Кошачий глаз (Этвуд) - страница 37

Миссис Смиитт не похожа на миссис Кэмпбелл. В частности, у нее нет гарнитуров, и она их презирает. Мне это известно, потому что однажды, когда Кэрол хвасталась гарнитурами своей матери, миссис Смиитт произнесла: «Да неужели», но не в смысле вопроса, а давая понять Кэрол, чтобы она заткнулась. Миссис Смиитт не пудрится и не красит губы, даже когда выходит из дома. У нее широкая кость, квадратные зубы с небольшими промежутками, так что каждый зуб виден отдельно, и кожа словно выскоблена дочиста – как будто ее терли проволочной щеткой для картошки. Лицо у миссис Смиитт круглое, ничего не выражающее, с такой же белой кожей, как у Грейс, только без веснушек. Она носит очки, тоже как Грейс, но в стальной оправе, а не в роговой. Волосы у нее разделены на пробор посредине и седеют с висков. Она заплетает их в косы и укладывает в плоскую корону вокруг головы, закрепляя шпильками.

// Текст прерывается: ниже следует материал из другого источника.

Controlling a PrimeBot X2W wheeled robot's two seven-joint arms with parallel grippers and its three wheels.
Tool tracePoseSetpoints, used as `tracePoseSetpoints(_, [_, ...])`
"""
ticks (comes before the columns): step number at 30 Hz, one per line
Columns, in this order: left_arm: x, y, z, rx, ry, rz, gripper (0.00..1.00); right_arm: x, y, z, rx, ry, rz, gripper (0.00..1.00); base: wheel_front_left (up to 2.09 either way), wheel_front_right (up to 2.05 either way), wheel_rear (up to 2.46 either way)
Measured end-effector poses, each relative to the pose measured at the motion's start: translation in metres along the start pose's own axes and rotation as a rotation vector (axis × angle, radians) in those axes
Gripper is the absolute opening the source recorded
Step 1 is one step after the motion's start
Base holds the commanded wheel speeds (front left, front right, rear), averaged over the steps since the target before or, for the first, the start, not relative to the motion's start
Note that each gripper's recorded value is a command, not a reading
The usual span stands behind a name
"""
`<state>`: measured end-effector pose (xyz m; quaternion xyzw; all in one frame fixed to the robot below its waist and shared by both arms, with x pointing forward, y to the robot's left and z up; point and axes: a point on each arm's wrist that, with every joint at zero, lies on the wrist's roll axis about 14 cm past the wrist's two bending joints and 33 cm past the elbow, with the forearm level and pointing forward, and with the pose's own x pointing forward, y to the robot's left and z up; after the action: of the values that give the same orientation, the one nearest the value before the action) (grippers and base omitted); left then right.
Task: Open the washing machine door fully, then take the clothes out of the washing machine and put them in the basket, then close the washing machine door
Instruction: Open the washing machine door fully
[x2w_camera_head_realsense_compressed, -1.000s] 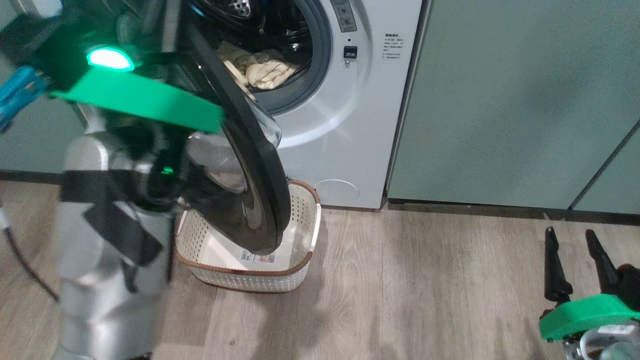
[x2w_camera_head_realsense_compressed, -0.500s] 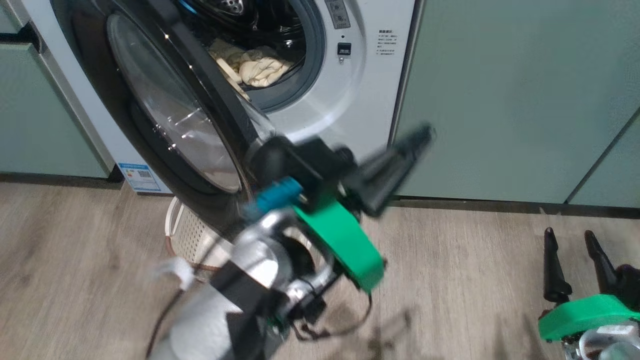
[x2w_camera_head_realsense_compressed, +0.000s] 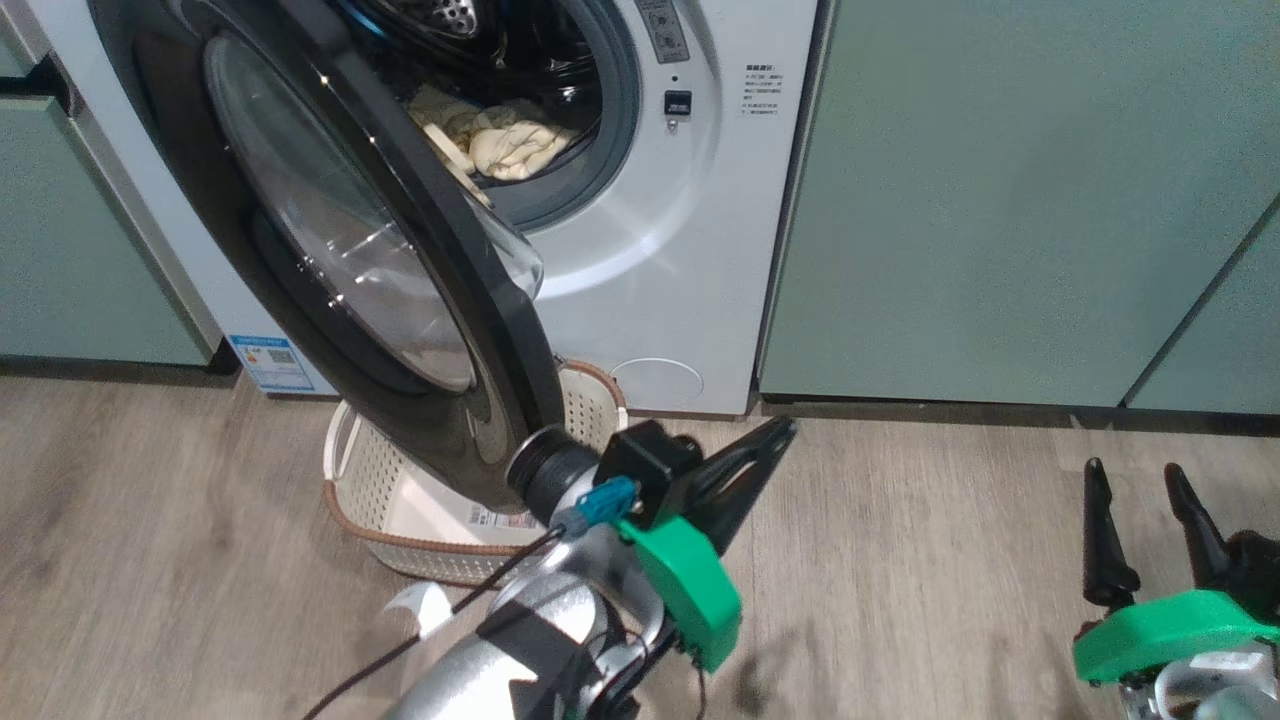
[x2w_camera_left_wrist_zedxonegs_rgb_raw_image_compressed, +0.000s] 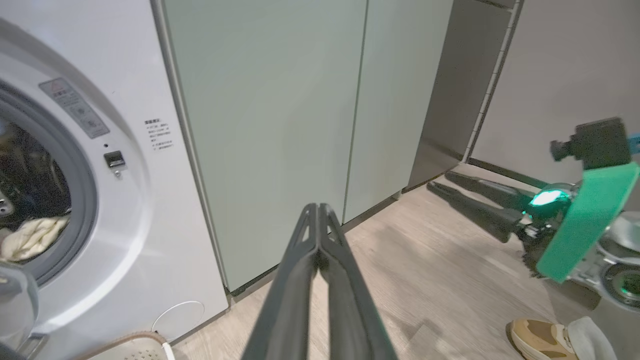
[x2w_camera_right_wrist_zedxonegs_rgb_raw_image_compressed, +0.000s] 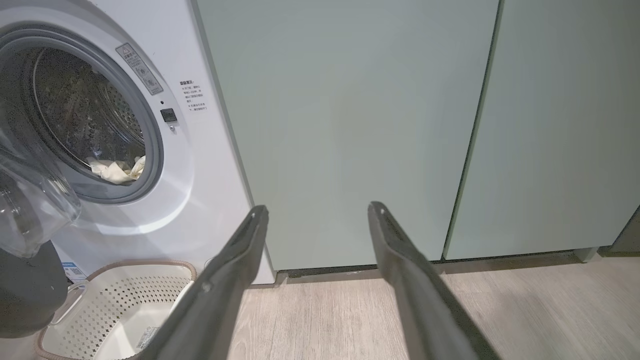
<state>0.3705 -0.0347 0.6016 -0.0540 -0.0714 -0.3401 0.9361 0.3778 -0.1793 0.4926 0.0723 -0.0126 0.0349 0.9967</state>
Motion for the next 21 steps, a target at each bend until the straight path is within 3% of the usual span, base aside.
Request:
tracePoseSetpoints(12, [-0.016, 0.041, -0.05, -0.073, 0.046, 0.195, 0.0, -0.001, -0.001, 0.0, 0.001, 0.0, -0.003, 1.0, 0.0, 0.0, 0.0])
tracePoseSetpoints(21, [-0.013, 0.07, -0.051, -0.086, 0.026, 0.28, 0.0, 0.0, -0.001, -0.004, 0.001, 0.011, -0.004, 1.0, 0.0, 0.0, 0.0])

Она ходит в домашних халатах из набивного ситца – не только по утрам, но почти всегда. Поверх халата она носит фартуки с отвислыми нагрудниками – создается впечатление, что у нее не две груди, а одна большая, которая занимает всю грудную клетку спереди и доходит до живота. Миссис Смиитт носит чулки из хлопчатобумажного трикотажа со швом, и кажется, что у нее вместо ног два длинных мешка, набитых тряпками и зашитых сзади. Обута она в коричневые полуботинки. Иногда она вместо чулок надевает тонкие хлопчатобумажные носки, из которых торчат ноги – белые, с редкой растительностью, напоминающей женские усы. Усы у нее тоже есть, хотя и не очень густые – так, россыпь волосков в углах рта. Она часто улыбается, при этом губы остаются сомкнутыми, прикрывая зубы; но она не смеется, в отличие от Грейс.

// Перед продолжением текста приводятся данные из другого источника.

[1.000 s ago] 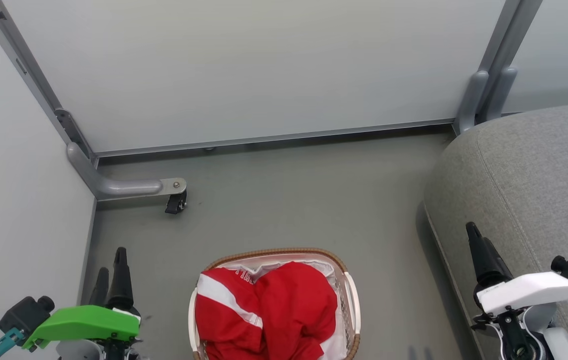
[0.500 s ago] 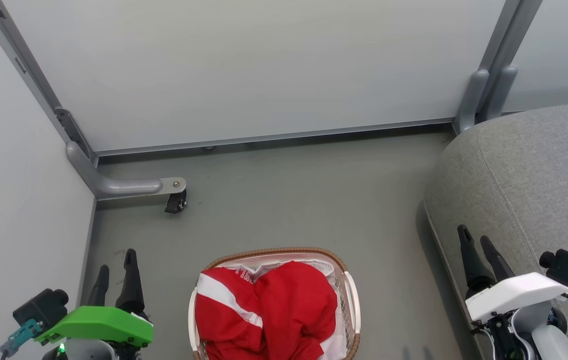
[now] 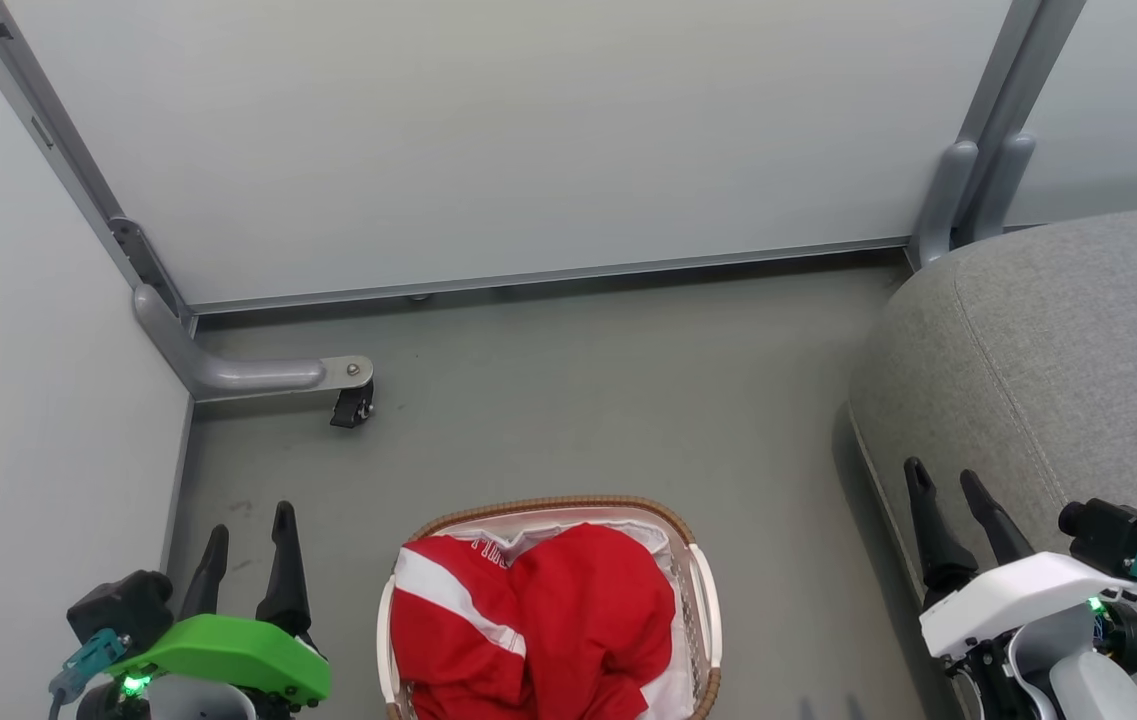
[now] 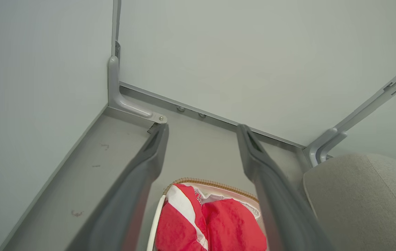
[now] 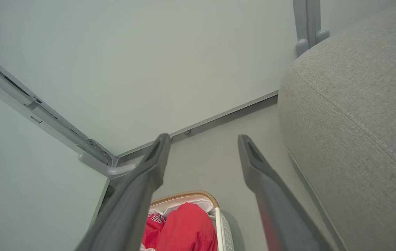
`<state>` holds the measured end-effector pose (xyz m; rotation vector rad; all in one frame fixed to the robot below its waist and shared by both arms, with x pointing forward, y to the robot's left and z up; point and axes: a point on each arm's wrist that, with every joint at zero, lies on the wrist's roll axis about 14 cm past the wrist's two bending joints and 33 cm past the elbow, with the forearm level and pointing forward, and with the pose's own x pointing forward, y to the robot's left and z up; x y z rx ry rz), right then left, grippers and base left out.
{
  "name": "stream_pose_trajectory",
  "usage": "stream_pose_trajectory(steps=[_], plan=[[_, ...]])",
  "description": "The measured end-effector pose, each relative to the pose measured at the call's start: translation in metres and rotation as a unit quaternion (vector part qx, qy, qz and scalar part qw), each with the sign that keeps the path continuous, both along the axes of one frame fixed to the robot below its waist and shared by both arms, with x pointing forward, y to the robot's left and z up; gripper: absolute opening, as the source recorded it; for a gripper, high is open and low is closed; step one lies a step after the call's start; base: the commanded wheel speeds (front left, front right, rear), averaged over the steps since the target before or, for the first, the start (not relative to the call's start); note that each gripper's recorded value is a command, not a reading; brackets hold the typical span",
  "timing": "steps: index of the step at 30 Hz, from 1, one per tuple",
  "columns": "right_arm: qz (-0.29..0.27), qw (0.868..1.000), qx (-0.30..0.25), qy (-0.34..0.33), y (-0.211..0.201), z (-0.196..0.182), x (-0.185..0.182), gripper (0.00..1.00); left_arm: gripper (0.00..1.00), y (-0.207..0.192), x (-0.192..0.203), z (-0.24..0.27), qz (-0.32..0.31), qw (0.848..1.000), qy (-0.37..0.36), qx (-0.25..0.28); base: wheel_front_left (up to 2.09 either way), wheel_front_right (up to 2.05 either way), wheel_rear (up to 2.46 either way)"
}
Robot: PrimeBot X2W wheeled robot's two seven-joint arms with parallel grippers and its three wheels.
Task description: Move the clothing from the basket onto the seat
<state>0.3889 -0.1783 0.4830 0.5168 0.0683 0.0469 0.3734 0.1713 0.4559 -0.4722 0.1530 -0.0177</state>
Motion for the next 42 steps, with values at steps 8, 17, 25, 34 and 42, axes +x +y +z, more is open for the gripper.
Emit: stream_pose_trajectory(steps=[8,17,25,34,42], plan=[[0.005,0.999,-0.040,-0.009,0.001,0.002,0.000,1.00,1.00,-0.004,0.001,0.003,-0.011,0.999,-0.010,0.037,0.00,0.00,0.00],[0.016,0.996,-0.083,-0.020,0.007,0.003,0.000,1.00,1.00,-0.007,0.001,0.006,-0.020,0.997,-0.023,0.073,0.00,0.00,0.00],[0.026,0.993,-0.115,-0.026,0.011,0.003,-0.002,1.00,1.00,-0.011,0.000,0.007,-0.028,0.994,-0.033,0.098,0.00,0.00,0.00],[0.034,0.988,-0.149,-0.031,0.013,0.001,-0.004,1.00,1.00,-0.018,-0.004,0.006,-0.042,0.991,-0.039,0.120,0.00,0.00,0.00],[0.040,0.983,-0.175,-0.030,0.014,-0.003,-0.006,1.00,1.00,-0.021,-0.008,-0.002,-0.052,0.988,-0.034,0.140,0.00,0.00,0.00]])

У нее большие кисти с торчащими костяшками, красные от стирки. Стирки много – у Грейс две младшие сестры, к которым переходят ее ношеные юбки, блузки и даже трусы. Я привыкла наследовать от брата свитера, но не белье. Именно эти трусы, заношенные до серости и почти прозрачности, висят, капая, на веревке у нас над головой, когда мы сидим у Грейс в подвале и играем в школу.

Перед Валентиновым днем нас заставляют вырезать сердечки из красной цветной бумаги и украшать их бумажными кружевами, чтобы потом наклеить на высокие узкие окна. Вырезая своё, я думаю про больное сердце миссис Смиитт. Что именно с ним не так? Я воображаю его – скрытое под вязаным пледом, под волнами фартучного нагрудника, оно ритмично сокращается в плотной, мясной темноте внутри ее тела; что-то запретное, интимное. Оно, должно быть, красное, но с красновато-черным пятном, как синяк или гниль на яблоке. От этой мысли меня передергивает. Меня пронзает мимолетная острая боль, как было однажды, когда брат при мне порезал палец куском стекла. Но больное сердце еще и притягательно. Оно – диковина, уродство. Ужасное сокровище.